Task goal -
Wherever the word "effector" turns up in a line of the entries, copy that line.
- - - -
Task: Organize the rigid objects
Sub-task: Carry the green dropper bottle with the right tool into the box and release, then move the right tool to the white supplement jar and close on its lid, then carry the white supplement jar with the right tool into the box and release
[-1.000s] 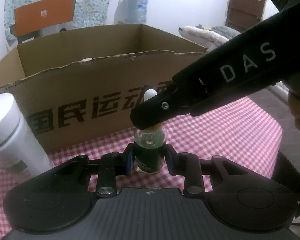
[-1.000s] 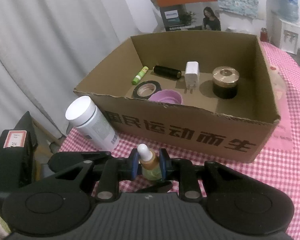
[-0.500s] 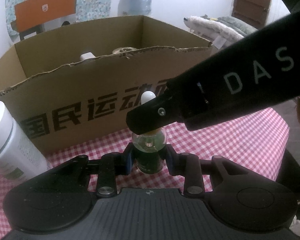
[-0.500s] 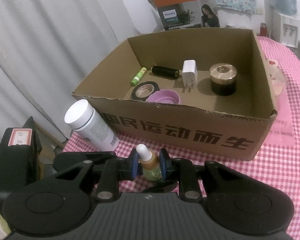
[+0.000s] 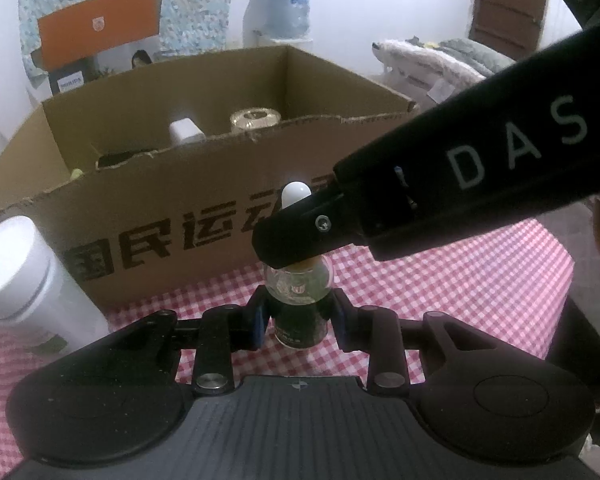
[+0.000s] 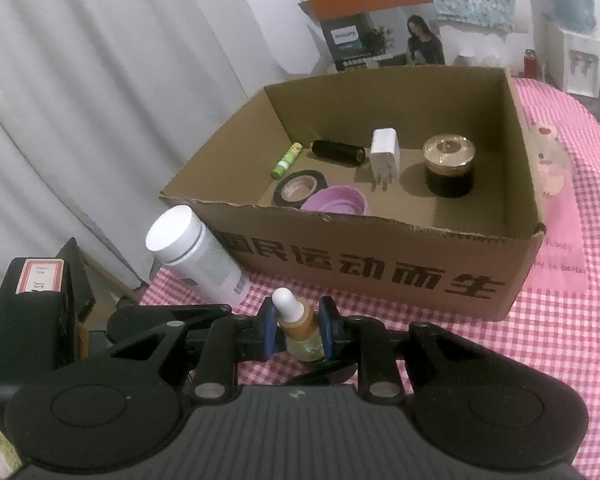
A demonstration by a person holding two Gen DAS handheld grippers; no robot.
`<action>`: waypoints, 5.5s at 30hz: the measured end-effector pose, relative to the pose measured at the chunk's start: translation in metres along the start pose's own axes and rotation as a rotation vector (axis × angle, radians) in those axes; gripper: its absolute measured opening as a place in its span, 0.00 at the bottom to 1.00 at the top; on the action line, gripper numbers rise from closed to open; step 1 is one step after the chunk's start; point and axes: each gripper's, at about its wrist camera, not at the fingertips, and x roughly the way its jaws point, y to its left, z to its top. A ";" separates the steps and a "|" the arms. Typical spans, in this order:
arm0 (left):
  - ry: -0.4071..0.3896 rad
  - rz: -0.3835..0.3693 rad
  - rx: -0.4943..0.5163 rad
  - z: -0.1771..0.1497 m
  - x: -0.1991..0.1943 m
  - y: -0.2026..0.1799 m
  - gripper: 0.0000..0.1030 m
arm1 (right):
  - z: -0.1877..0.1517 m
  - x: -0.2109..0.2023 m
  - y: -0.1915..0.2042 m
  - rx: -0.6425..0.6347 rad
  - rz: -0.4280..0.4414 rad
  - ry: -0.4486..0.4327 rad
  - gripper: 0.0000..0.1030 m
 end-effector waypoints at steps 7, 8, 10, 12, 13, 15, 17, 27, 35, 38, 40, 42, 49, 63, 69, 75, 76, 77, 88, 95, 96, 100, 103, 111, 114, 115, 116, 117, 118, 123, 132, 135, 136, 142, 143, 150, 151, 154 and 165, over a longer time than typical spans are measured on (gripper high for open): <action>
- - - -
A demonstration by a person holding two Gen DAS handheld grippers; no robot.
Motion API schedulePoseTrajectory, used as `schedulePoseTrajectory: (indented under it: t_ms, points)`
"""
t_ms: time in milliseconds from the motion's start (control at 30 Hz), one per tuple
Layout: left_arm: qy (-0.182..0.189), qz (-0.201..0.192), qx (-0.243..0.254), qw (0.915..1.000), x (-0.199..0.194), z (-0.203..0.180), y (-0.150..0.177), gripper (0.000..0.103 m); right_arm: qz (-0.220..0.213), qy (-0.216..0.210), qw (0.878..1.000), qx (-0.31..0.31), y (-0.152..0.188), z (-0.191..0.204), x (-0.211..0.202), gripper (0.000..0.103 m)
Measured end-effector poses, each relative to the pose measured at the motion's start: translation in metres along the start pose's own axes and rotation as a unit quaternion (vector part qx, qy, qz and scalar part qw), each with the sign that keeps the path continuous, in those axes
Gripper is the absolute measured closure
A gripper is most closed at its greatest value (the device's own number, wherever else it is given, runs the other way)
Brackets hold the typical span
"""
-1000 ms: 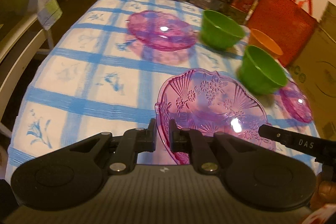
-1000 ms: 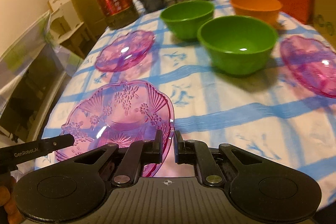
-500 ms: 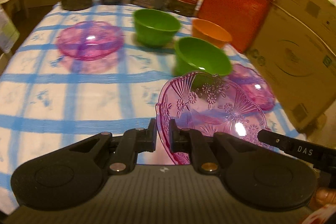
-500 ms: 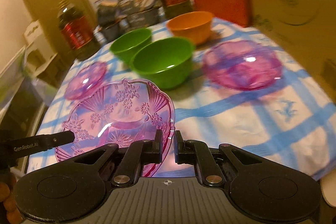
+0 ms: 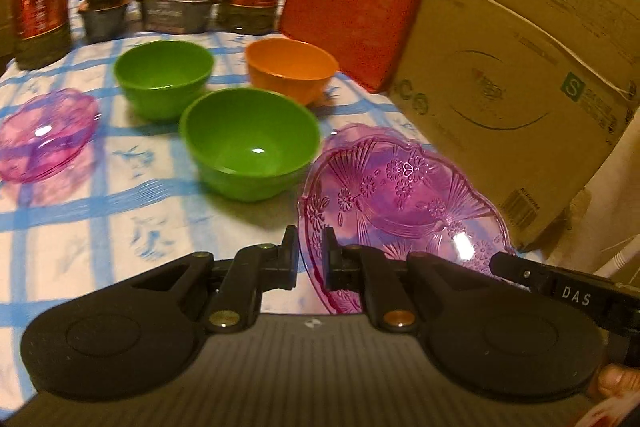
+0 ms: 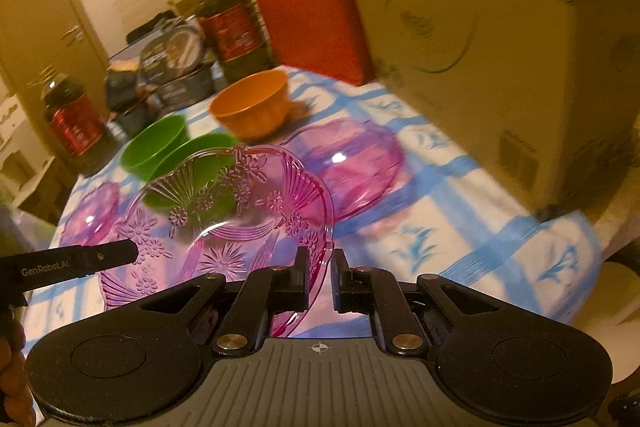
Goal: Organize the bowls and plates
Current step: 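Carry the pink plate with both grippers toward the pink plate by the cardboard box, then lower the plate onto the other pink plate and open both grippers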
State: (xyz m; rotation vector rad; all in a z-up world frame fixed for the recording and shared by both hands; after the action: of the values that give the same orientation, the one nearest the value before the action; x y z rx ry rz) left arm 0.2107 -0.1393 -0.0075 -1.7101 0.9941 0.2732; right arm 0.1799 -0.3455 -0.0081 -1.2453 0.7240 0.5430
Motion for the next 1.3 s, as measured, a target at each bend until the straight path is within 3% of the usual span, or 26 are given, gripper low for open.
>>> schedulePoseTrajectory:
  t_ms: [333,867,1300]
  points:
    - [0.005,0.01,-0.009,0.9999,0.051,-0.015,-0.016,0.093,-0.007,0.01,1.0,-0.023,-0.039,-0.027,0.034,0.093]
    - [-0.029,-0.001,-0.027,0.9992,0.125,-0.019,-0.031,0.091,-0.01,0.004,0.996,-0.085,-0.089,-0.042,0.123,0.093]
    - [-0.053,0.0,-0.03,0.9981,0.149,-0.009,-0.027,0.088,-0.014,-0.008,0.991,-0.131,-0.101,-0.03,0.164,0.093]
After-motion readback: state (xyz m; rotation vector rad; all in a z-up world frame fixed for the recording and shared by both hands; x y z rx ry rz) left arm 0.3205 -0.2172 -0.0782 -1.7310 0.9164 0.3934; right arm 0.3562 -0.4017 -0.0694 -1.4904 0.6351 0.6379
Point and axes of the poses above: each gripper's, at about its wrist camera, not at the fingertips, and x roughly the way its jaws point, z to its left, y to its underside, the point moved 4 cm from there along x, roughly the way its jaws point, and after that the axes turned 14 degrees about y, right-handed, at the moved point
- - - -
Result for this task -
`<action>`: waypoints, 5.5s at 30hz: the measured end-effector pose, relative to the pose measured at the chunk's start: translation in metres along the start pose's own axes and rotation as a rotation vector (axis × angle, radians) in those axes; gripper: its absolute measured opening as a place in its span, 0.00 at the bottom to 1.00 at the top; on the action line, gripper numbers rise from closed to open; step 1 is one step after the chunk's start; point and axes: each gripper's, at about its wrist camera, not at the fingertips, and x roughly the way its jaws point, y to its left, z to its top. A ";" separates the steps and a "|" the arms. Typical spans, in this order:
 end-effector waypoints at steps 7, 8, 10, 12, 13, 15, 17, 27, 35, 38, 40, 42, 49, 63, 69, 75, 76, 77, 88, 95, 96, 100, 103, 111, 114, 115, 116, 117, 118, 123, 132, 135, 136, 142, 143, 150, 151, 154 and 165, over a longer time than typical spans are measured on (gripper high for open): <action>
Measured end-effector poses, each relative to the pose measured at the motion's start: translation in metres along the start pose's own axes and rotation as a unit quaternion (vector part qx, qy, qz and scalar part qw), each with the sign that keeps the path continuous, in those axes

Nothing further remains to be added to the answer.